2
Yorum
0
Beğeni
0,0
Puan
511
Okunma
yine ben..
feci yorgun ve kırgın geçen üç günün sonunda nihayet evimde, çayımla birlikte, balkonumda monitör başındayım yine..
üst düzey yöneticiler, başkonsoloslar, büyükelçiler, bakanlar..
yunan kalkınma bakanı foliasın elinden kırmızı pasaportunu çekip alan haşin türk kızı..
o benim..
itiraf etmeliyim ki aziz dostlar, eğer çok önemli bi insansanız hayat sizi terkedip giden sevgililerinize rağmen çok güzel ve yaşanası..
sabak kardeşlerimle birlikte enfes kahvaltımızı ...mm..ne demeliyim..
enfes kahvaltımızı benim gibi önemli bi insanı yakışır şekilde yediğimizi söylemek isterim ama aklıma bu anlamı karşılayacak bi sözcük gelmedi henüz..
winnie the pooyu izledim, yıllar sonra ilk kez..
çok eğlenceliydi..
suyuna git boşver, dedim bi arkadaşıma az önce..

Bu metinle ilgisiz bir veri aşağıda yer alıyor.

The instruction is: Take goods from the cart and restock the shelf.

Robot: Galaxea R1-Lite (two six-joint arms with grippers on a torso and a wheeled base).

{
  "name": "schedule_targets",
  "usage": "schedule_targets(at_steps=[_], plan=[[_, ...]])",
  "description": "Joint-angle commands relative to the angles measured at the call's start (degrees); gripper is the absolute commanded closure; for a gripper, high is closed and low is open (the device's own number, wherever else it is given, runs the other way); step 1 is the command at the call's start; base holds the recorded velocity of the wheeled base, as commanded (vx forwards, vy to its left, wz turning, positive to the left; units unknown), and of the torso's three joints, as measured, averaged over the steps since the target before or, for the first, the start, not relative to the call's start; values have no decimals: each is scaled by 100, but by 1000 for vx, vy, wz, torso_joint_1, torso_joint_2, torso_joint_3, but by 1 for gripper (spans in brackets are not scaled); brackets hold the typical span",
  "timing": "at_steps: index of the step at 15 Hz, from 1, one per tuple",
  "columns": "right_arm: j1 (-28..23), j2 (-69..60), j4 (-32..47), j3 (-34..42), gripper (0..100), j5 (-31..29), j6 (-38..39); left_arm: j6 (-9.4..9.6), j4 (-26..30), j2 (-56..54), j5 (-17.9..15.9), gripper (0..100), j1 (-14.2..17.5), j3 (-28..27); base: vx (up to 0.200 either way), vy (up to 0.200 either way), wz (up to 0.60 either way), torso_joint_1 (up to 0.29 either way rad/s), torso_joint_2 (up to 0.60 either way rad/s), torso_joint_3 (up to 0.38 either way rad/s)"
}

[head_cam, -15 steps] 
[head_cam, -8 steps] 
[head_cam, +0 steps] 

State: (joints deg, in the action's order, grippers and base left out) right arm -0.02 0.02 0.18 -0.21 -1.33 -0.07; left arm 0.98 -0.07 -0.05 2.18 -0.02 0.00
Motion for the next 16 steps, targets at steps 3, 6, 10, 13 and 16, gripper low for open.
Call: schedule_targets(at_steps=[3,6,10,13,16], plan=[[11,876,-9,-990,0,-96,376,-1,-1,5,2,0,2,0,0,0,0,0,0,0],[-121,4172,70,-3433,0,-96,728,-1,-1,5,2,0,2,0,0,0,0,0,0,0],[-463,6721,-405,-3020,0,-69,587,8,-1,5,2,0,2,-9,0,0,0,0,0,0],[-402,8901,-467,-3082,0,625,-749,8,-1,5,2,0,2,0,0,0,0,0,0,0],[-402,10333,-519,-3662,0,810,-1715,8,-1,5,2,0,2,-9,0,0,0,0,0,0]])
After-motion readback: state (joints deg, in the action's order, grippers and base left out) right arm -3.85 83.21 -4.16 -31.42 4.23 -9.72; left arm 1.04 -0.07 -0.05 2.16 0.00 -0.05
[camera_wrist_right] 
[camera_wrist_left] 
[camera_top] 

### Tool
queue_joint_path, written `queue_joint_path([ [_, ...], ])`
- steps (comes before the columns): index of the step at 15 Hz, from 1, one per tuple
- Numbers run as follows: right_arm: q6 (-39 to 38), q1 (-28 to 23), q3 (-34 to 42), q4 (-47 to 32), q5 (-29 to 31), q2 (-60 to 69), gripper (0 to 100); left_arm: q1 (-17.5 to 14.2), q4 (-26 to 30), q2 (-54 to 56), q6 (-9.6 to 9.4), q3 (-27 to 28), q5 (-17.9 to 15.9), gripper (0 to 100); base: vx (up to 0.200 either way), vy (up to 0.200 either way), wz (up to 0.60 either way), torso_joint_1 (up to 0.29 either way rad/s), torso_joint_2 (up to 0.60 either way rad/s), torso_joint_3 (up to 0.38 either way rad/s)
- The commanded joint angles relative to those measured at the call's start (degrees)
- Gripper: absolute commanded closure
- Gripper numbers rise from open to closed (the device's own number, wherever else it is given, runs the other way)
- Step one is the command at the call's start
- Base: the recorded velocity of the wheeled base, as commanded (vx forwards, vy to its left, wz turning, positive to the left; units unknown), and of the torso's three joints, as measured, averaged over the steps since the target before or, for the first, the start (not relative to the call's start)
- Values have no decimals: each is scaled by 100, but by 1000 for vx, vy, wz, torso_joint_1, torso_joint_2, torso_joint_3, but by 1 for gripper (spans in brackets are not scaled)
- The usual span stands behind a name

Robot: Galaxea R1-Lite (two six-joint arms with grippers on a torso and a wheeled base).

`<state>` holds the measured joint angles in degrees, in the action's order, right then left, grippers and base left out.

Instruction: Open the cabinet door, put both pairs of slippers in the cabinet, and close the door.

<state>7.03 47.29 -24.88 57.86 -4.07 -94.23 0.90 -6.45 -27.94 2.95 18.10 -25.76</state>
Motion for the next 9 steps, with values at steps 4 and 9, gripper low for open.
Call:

boşver sözcüğü beni iliklerime kadar kasan rezil bi sözcük..
daha önce hiç ’boşver’emedim..ömrüm boyunca da bunu başarabileceğimi düşünmüyorum..
ve karşısındaki insanlara bu şekilde öğütler veren insanlara da inceden iğrenti duyuyorum..
başına kötü bişey gelir misal, anlatırsın..gelir ’boşver’ der..
yapacak daha iyi bişey olmadığının sen de farkındasındır aslında ama böyle söylemesi şiddetle can sıkar..’boşver’miş..
’boşver’eyim tabii ya..bu parlak fikir daha önce niçin aklıma gelmediyse..
velhasıl..
mutsuzluğumu unutmaya çalışmakta zannederim artık başarılı oluyorum..
ve yalnızlığıma kaçmaktan vazgeçip güçlü olup halka açılmaya karar verdim..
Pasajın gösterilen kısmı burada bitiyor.